● **What is expected**: Word for word, copy every line of the data.

● **Source information**:

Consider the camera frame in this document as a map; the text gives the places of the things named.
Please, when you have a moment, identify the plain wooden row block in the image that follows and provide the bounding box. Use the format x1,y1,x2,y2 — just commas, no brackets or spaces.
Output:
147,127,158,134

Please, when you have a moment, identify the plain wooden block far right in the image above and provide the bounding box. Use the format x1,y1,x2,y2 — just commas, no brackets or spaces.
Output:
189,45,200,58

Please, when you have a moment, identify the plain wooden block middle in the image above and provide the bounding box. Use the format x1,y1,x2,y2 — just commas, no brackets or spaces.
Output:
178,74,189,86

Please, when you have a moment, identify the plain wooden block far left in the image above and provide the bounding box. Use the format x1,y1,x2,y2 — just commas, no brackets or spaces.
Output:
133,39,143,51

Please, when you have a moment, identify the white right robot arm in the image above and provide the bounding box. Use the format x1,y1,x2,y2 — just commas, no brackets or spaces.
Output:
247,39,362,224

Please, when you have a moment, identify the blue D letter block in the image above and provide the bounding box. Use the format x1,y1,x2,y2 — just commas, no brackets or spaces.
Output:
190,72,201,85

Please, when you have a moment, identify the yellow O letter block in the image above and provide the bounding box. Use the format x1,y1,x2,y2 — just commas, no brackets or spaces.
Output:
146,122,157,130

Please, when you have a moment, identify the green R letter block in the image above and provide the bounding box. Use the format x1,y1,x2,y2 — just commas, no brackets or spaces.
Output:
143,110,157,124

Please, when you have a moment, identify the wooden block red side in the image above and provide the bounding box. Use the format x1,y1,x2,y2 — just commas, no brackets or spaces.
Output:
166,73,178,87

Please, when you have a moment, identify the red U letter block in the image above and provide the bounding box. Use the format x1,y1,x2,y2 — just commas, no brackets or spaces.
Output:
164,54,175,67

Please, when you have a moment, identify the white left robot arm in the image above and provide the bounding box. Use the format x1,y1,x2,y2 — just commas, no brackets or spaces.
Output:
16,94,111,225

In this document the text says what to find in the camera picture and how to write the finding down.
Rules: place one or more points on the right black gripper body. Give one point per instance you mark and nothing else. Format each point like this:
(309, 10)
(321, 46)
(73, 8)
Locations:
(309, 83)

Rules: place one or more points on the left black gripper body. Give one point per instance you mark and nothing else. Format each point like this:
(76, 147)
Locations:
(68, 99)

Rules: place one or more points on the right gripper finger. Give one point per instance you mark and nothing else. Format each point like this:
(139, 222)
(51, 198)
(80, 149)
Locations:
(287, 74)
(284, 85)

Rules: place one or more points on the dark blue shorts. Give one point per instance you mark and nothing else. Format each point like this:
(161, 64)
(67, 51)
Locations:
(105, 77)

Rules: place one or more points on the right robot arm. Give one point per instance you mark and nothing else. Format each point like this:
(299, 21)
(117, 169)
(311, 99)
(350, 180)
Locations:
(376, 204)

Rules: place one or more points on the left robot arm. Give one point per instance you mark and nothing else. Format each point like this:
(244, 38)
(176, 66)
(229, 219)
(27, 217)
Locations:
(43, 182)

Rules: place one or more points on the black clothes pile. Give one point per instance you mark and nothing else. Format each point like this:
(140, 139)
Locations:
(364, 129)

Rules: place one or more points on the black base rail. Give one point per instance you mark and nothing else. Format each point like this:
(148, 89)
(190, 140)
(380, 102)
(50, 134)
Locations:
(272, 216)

● **Exercise output**:
Consider the camera frame in this document as a map; the text gives the places of the things named.
Please, when you have a moment, identify the plain wooden row block in the image that follows and provide the bounding box. Use the format x1,y1,x2,y2 — just commas, no brackets or spaces.
Output:
147,127,158,134

Please, when you have a moment, identify the plain wooden block far right in the image above and provide the bounding box. Use the format x1,y1,x2,y2 — just commas, no brackets or spaces.
Output:
189,45,200,58

Please, when you have a moment, identify the plain wooden block middle in the image above and provide the bounding box. Use the format x1,y1,x2,y2 — just commas, no brackets or spaces.
Output:
178,74,189,86

Please, when you have a moment, identify the plain wooden block far left in the image above and provide the bounding box. Use the format x1,y1,x2,y2 — just commas, no brackets or spaces.
Output:
133,39,143,51

Please, when you have a moment, identify the white right robot arm in the image above and provide the bounding box. Use the format x1,y1,x2,y2 — just commas, no brackets or spaces.
Output:
247,39,362,224

Please, when you have a moment, identify the blue D letter block in the image above and provide the bounding box. Use the format x1,y1,x2,y2 — just commas, no brackets or spaces.
Output:
190,72,201,85

Please, when you have a moment, identify the yellow O letter block in the image above and provide the bounding box. Use the format x1,y1,x2,y2 — just commas, no brackets or spaces.
Output:
146,122,157,130

Please, when you have a moment, identify the green R letter block in the image above and provide the bounding box. Use the format x1,y1,x2,y2 — just commas, no brackets or spaces.
Output:
143,110,157,124

Please, when you have a moment, identify the wooden block red side in the image above and provide the bounding box. Use the format x1,y1,x2,y2 — just commas, no brackets or spaces.
Output:
166,73,178,87

Please, when you have a moment, identify the red U letter block in the image above and provide the bounding box. Use the format x1,y1,x2,y2 — just commas, no brackets or spaces.
Output:
164,54,175,67

Please, when you have a moment, identify the white left robot arm in the image above and provide the bounding box. Use the format x1,y1,x2,y2 — just commas, no brackets or spaces.
Output:
16,94,111,225

In this document the text says what to find in the camera picture and how to write the finding down.
Rules: place one or more points on the right black gripper body. Give one point per instance you mark and nothing else. Format each point like this:
(309, 10)
(321, 46)
(73, 8)
Locations:
(309, 83)

Rules: place one or more points on the left black gripper body. Give one point per instance you mark and nothing else. Format each point like this:
(76, 147)
Locations:
(68, 99)

Rules: place one or more points on the right gripper finger. Give one point per instance you mark and nothing else. Format each point like this:
(139, 222)
(51, 198)
(80, 149)
Locations:
(287, 74)
(284, 85)

Rules: place one or more points on the dark blue shorts. Give one point per instance you mark and nothing else. Format each point like this:
(161, 64)
(67, 51)
Locations:
(105, 77)

Rules: place one or more points on the right robot arm. Give one point per instance you mark and nothing else. Format each point like this:
(299, 21)
(117, 169)
(311, 99)
(350, 180)
Locations:
(376, 204)

Rules: place one or more points on the left robot arm. Give one point per instance you mark and nothing else. Format each point like this:
(244, 38)
(176, 66)
(229, 219)
(27, 217)
Locations:
(43, 182)

Rules: place one or more points on the black clothes pile. Give one point per instance you mark and nothing else. Format each point like this:
(140, 139)
Locations:
(364, 129)

Rules: place one or more points on the black base rail. Give one point per instance you mark and nothing else. Format each point like this:
(148, 89)
(190, 140)
(380, 102)
(50, 134)
Locations:
(272, 216)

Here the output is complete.